Mas, deixando os teólogos de plantão de mão, para o povão o ponto mais polêmico – foco da ira santa dos santos evangélicos – parece focar a posição de Gondim, favorável à união homoafetiva, sob duplo argumento: para fora, o do estado laico e, para dentro, o da não promiscuidade.  Sem querer aprofundar, imagino o cenário daqui há alguns anos, quando a homoafetividade será tão comum que, em nossas próprias famílias, vamos lidar diretamente com ela.  Todos nós, queiramos ou não, vamos, pela convivência, nos acostumar, e pelos laços de sangue, nos apiedar daqueles que sofrem carregando essa condição.
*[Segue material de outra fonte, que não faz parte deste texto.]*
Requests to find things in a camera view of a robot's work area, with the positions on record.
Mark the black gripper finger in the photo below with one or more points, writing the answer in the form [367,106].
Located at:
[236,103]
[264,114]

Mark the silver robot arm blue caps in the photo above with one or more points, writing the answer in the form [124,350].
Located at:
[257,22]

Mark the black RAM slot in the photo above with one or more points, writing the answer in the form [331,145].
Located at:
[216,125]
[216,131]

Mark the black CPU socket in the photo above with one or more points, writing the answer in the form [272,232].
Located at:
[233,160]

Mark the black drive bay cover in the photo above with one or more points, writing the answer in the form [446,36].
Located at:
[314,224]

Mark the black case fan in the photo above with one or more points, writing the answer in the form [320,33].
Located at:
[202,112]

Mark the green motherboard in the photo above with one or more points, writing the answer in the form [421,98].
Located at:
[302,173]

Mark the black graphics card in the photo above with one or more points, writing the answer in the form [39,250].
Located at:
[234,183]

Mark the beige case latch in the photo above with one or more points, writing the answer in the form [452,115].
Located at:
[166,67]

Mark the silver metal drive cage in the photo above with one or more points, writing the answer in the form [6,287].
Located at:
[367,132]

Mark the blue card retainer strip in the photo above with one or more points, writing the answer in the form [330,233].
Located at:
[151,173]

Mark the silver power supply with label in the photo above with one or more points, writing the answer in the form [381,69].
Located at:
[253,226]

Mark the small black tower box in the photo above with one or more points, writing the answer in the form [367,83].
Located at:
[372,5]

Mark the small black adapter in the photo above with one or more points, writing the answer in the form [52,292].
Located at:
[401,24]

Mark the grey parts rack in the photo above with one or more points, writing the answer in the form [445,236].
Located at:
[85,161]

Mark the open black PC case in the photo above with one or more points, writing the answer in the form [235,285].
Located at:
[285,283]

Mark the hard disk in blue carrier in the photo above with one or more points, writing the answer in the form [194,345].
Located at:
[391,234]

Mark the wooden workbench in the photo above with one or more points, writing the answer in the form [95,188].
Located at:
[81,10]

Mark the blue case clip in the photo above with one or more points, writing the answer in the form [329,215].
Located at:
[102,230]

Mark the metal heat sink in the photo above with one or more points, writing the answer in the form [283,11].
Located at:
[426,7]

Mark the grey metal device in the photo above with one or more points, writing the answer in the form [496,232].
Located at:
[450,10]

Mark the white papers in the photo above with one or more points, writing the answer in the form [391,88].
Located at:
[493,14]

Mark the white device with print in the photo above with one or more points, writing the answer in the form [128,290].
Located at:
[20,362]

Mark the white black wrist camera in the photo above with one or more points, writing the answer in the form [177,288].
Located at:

Então olharemos pra trás e perguntaremos: cadê a minha indignação?  Quero ver como muitos dos que hoje gritam, irados, irão reagir.

A perguntinha que não quer calar é: a Graça de Jesus será suficiente para cobrir TAMBÉM esse pecado? Muita gente acha que não. Mas a questão é justamente essa.  Já estou ouvindo a resposta: “Não, não! Tem que abandonar!”. Ah, tá, sei, claro, Jesus disse à mulher adúltera  “Vai, e não peques mais”.  Sim, sim, eu lembro, está escrito. Mas, vem cá, tem alguém aí fazendo isso com relação a seus próprios pecados? 

Acredito que seja válida e instrutiva a disputa com Gondim, mas no campo das ideias e concepções, dentro de um clima de respeito, sem enfoque inquisitório. A paixão cega a razão. As lideranças cristãs mais representativas, os pensadores e teólogos brasileiros deveriam aproveitar melhor a ocasião para um debate produtivo e não acionar o trator-rolo-compressor da teologia e da dogmática. Muito menos instigar ao apedrejamento.

Bem, chega por hoje. E como diz o meu irmão Pr. Gondim, Soli Deo Gloria.  Enquanto Seu Lobo não vem!